You are asked to reproduce the listing exactly and to omit its pictures.

[Given material]
↓
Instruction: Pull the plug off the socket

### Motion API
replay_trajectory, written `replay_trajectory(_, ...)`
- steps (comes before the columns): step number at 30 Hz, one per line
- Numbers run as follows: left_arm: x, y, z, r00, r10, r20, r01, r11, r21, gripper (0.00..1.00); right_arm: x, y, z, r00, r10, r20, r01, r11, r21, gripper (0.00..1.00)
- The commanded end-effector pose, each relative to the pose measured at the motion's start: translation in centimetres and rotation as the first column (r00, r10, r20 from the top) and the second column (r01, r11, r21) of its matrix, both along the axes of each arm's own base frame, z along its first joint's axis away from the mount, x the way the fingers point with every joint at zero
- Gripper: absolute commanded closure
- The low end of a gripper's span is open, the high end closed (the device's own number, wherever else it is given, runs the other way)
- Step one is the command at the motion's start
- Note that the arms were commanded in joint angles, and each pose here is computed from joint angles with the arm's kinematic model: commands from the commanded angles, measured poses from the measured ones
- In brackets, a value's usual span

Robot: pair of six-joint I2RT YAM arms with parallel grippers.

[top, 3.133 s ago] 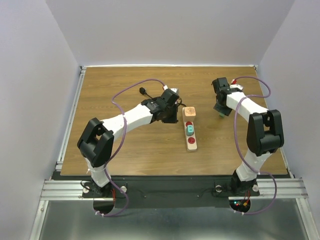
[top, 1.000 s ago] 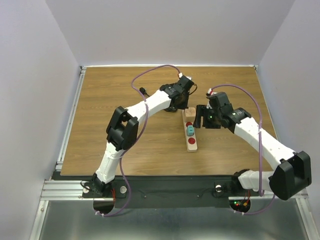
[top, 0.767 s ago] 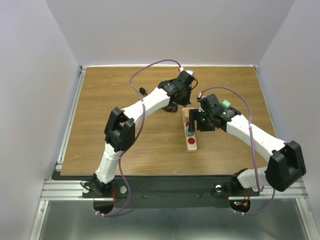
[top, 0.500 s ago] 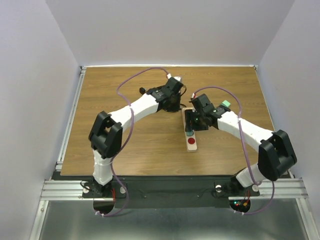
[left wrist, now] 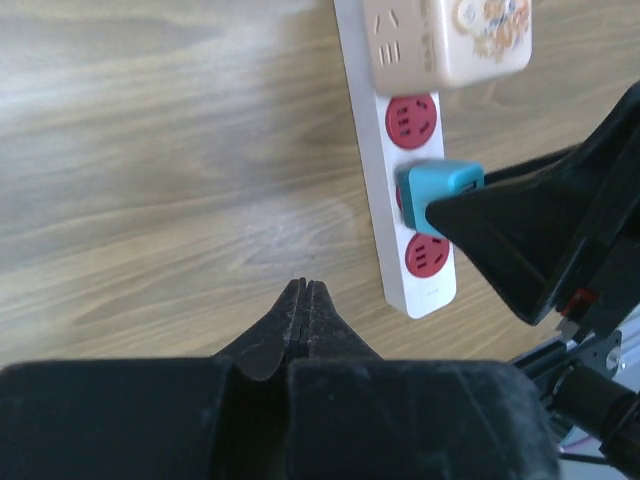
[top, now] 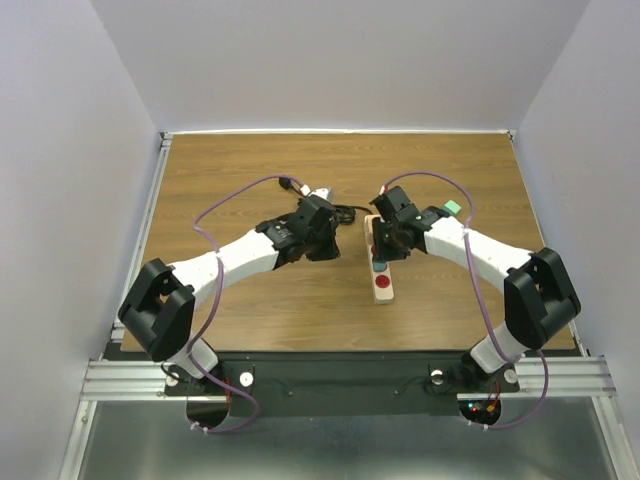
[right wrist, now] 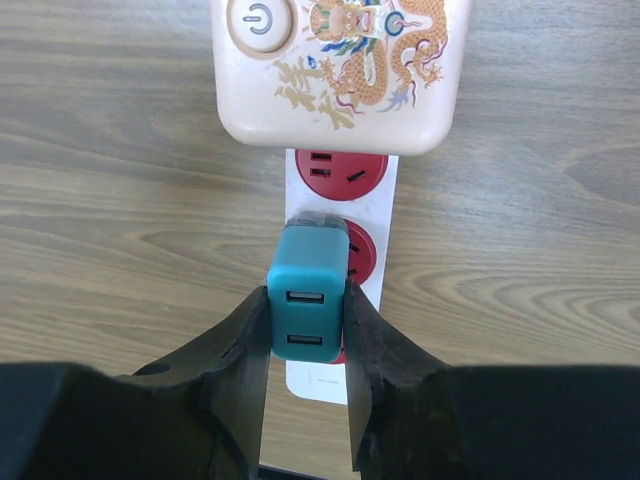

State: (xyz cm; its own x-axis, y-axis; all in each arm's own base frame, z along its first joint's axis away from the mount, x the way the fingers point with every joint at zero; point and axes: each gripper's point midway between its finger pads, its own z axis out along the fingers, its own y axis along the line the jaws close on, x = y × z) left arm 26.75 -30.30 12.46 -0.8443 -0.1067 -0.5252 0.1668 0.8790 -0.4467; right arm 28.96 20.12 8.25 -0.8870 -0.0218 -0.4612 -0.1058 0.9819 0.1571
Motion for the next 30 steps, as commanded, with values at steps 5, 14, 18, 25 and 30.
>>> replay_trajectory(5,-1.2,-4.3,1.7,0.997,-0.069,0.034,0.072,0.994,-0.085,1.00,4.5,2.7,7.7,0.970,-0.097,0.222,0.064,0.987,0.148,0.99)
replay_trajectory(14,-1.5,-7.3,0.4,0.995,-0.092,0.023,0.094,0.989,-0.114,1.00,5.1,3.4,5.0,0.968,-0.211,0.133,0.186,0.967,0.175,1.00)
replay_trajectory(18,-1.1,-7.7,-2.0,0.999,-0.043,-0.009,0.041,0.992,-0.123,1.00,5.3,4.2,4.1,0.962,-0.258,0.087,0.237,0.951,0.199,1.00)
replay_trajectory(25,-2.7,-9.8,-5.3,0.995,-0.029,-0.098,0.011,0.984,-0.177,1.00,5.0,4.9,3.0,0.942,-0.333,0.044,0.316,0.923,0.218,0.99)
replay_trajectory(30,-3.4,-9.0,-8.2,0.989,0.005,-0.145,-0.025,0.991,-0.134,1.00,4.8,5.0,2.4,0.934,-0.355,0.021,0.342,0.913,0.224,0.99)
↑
[Result of the exercise]
Instruction: Pull the plug off the socket

### Motion API
replay_trajectory, written `replay_trajectory(_, ...)`
- steps (comes before the columns): step number at 30 Hz, one per line
- Numbers run as follows: left_arm: x, y, z, r00, r10, r20, r01, r11, r21, gripper (0.00..1.00); right_arm: x, y, z, r00, r10, r20, r01, r11, r21, gripper (0.00..1.00)
- The commanded end-effector pose, each relative to the pose measured at the motion's start: translation in centimetres and rotation as the first column (r00, r10, r20 from the top) and the second column (r01, r11, r21) of its matrix, both along the axes of each arm's own base frame, z along its first joint's axis away from the mount, x the way the fingers point with every joint at zero
- Gripper: absolute commanded closure
- The low end of a gripper's span is open, the high end closed (the device's own number, wherever else it is given, runs the other way)
- Step one is the command at the motion's start
- Note that the arms were commanded in joint angles, and each pose here is computed from joint angles with the arm's kinematic model: commands from the commanded angles, measured poses from the measured ones
- In brackets, a value's usual span

Robot: pair of six-joint I2RT YAM arms with parallel grippers.

[top, 3.133 s ago] 
[top, 1.000 s ago] 
[top, 0.767 s ago] 
[top, 0.500 s ago] 
[left wrist, now] 
[top, now] 
[right wrist, now] 

State: (xyz cm; its own x-axis, y-axis; all in each arm's own base frame, z along its first joint's axis away from the mount, x the way the fingers point with every joint at zero; point and axes: each gripper's point midway between its finger pads, its own z axis out along the fingers, its own y axis along the line the jaws close on, x = y × z) left arm 26.75 -30.30 12.46 -0.8443 -0.1067 -0.5252 0.1668 0.8790 -0.4467; right arm 28.96 20.12 8.25 -0.8870 -0.0218 -0.4612 -0.1058 0.9819 0.1571
Motion for the next 30 steps, as commanded, with values at steps 5, 14, 18, 25 and 30.
>>> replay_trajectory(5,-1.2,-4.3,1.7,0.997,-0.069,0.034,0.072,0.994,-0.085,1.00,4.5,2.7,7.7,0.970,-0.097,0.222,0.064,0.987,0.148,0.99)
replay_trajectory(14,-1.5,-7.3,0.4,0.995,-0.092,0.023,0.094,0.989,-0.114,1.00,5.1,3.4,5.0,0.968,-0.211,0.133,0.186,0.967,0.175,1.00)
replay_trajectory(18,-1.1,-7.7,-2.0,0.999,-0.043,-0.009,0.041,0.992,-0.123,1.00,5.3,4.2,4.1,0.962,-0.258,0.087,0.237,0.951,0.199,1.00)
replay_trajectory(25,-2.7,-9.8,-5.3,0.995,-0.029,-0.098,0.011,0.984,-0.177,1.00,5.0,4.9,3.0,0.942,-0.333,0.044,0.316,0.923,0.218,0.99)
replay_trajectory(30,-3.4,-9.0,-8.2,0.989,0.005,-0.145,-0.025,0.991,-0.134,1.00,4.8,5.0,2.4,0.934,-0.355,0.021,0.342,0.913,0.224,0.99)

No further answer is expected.